= Input for this task =
####

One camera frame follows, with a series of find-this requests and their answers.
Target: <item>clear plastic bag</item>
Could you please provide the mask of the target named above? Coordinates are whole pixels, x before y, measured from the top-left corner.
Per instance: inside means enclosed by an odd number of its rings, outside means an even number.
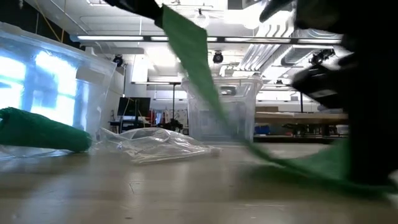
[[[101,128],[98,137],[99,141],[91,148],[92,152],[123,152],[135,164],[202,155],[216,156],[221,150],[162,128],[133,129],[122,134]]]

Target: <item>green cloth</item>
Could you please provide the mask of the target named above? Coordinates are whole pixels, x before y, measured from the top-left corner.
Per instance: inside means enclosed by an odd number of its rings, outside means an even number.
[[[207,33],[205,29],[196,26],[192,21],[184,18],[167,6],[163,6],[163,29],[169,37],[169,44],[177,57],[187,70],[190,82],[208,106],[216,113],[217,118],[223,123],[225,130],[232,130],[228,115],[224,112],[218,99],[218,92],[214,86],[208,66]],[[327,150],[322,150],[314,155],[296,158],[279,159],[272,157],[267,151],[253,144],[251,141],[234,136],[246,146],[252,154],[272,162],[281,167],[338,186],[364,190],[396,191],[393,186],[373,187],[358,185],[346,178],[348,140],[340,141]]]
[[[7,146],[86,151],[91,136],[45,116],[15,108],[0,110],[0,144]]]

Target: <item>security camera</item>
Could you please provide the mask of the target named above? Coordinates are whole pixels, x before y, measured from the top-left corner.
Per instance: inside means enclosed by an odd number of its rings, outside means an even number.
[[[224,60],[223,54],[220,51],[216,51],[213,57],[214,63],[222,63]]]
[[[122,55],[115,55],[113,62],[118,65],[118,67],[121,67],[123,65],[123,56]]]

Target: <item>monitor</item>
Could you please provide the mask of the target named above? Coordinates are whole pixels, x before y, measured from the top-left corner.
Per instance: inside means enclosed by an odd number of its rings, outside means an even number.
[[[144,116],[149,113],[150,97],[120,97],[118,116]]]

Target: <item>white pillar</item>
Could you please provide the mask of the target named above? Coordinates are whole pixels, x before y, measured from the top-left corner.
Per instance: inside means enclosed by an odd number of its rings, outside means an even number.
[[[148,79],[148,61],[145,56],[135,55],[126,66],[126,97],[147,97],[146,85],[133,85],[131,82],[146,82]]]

####

= Problem statement =
Each record, word for word, should be printed again without its pictures.

= Solution to the problem =
One camera frame follows, with a series of find-this requests and their answers.
Target: <item>clear plastic bag</item>
Could you please provide the mask of the target named above? Coordinates are whole pixels, x before y, measured from the top-left corner.
Per instance: inside means enclosed by an odd number of its rings, outside means an even number.
[[[101,128],[98,137],[99,141],[91,148],[92,152],[123,152],[135,164],[202,155],[216,156],[221,150],[162,128],[133,129],[122,134]]]

Target: <item>green cloth</item>
Could you please provide the mask of the target named above? Coordinates are whole pixels, x before y, measured from the top-left corner.
Per instance: inside means enclosed by an odd number of its rings, outside means an even number.
[[[207,33],[205,29],[196,26],[192,21],[184,18],[167,6],[163,6],[163,29],[169,37],[169,44],[177,57],[187,70],[190,82],[208,106],[216,113],[217,118],[223,123],[225,130],[232,130],[228,115],[224,112],[218,99],[218,92],[214,86],[208,66]],[[327,150],[322,150],[314,155],[296,158],[279,159],[272,157],[267,151],[253,144],[251,141],[234,136],[246,146],[252,154],[272,162],[281,167],[338,186],[364,190],[396,191],[393,186],[373,187],[358,185],[346,178],[348,140],[340,141]]]
[[[7,146],[86,151],[91,136],[45,116],[15,108],[0,110],[0,144]]]

Target: <item>security camera</item>
Could you please provide the mask of the target named above? Coordinates are whole pixels, x before y, measured from the top-left corner.
Per instance: inside means enclosed by an odd number of its rings, outside means an even number.
[[[224,60],[223,54],[220,51],[216,51],[213,57],[214,63],[222,63]]]
[[[122,55],[115,55],[113,62],[118,65],[118,67],[121,67],[123,65],[123,56]]]

Target: <item>monitor</item>
Could you please provide the mask of the target named above? Coordinates are whole pixels, x before y, measured from the top-left corner.
Per instance: inside means enclosed by an odd number of its rings, outside means an even number.
[[[144,116],[149,113],[150,97],[120,97],[118,116]]]

Target: <item>white pillar</item>
Could you please provide the mask of the target named above? Coordinates are whole pixels, x before y, measured from the top-left corner.
Per instance: inside means enclosed by an odd number of its rings, outside means an even number.
[[[148,79],[148,61],[145,56],[135,55],[126,66],[126,97],[147,97],[146,85],[133,85],[131,82],[146,82]]]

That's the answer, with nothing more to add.